BACKGROUND: I am trying to migrate a Windows XP Pro-based file server to a Linux-based x86 system running Samba. I just cleanly installed Fedora Core 2 on the system, and I am using the default Samba package that came with it (3.0.3-5). My network is running a NT4 PDC for authentication, and I am using winbind to integrate into the domain. I am running EXT3 on my linux box, and I have turned on the user_xattr and acl mount options on the FS on which my share resides. PROBLEM: The XP system has many files with ACLs that I would like to preserve. When using the "xcopy /O" command from the WinXP command prompt to try to copy these files to my Linux box, it comes up with an "Access Denied" error. The file size on the Linux box becomes 0 and the ACLs are not preserved at all. I also made sure that none of the users in the ACL were local users, and that they were all domain users, but the problem still exists. However, I can set ACLs on files residing on the Linux box from WinXP, and that appears to work fine.
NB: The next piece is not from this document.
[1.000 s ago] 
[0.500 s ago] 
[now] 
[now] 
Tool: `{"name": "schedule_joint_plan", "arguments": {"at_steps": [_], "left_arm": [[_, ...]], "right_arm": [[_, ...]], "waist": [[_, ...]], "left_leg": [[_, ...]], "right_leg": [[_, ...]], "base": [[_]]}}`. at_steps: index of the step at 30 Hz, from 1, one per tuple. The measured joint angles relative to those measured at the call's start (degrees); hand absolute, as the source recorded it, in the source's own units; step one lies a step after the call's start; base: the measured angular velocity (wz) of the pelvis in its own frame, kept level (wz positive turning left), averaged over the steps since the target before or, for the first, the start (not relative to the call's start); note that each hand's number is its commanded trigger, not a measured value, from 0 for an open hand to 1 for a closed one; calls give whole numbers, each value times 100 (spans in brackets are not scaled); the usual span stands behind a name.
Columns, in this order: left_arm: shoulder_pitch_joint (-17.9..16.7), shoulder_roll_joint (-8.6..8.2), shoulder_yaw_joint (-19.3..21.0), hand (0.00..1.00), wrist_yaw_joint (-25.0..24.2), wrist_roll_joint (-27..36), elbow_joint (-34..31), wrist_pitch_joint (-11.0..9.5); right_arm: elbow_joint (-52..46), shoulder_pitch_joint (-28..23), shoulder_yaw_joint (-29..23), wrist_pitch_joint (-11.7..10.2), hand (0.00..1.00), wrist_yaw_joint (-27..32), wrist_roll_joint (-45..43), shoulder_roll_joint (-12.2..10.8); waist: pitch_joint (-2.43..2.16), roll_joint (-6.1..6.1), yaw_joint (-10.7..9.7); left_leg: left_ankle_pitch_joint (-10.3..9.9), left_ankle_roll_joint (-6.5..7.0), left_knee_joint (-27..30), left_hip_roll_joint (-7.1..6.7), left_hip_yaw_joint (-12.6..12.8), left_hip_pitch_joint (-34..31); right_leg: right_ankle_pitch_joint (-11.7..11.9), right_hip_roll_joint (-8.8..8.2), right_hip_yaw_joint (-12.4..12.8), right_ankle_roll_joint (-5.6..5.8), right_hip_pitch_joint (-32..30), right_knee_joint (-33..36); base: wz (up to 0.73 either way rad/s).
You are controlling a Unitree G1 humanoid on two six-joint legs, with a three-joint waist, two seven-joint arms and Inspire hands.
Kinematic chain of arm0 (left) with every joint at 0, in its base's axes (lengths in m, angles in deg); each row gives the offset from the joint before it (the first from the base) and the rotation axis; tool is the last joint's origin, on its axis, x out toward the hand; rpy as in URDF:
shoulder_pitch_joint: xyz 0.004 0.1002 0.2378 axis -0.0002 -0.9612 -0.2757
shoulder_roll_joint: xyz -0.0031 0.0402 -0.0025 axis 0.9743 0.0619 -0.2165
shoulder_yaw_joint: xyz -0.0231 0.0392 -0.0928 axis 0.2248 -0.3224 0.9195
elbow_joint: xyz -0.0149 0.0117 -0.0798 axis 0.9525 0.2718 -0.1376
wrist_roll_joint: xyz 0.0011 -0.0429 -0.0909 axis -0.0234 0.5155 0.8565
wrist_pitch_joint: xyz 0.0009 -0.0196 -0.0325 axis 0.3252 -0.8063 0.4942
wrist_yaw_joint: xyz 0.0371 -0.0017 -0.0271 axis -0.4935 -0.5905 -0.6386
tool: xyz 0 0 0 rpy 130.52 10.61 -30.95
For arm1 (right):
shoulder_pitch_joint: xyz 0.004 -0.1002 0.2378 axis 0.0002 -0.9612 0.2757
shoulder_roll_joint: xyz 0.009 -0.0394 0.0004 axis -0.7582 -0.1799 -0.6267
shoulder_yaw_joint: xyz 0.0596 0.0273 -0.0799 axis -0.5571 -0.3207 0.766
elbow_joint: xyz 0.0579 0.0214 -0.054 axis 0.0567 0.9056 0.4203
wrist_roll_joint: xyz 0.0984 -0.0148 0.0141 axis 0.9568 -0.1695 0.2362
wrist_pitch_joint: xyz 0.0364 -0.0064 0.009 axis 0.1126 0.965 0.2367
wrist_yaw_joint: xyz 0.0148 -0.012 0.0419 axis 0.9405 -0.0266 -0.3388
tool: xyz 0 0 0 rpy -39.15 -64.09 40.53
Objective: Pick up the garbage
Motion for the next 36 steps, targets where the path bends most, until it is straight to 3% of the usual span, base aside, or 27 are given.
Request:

Could you try the patch from http://lists.samba.org/archive/samba-cvs/2004-July/050023.html and set 'force unknown acl user = yes'. Even if you have set the owners to domain users, your installation might stumble over the owning groups that do also exists in NT security descriptors.
Yes, this patch fixes it. Is this going to be in the main release tree in the future? Why was this feature disabled for Samba 3.0?
Great! The patch is already part of 3.0.5rc1 and will thus be part of 3.0.5 later on. The bug can be closed now (what I can not do myself).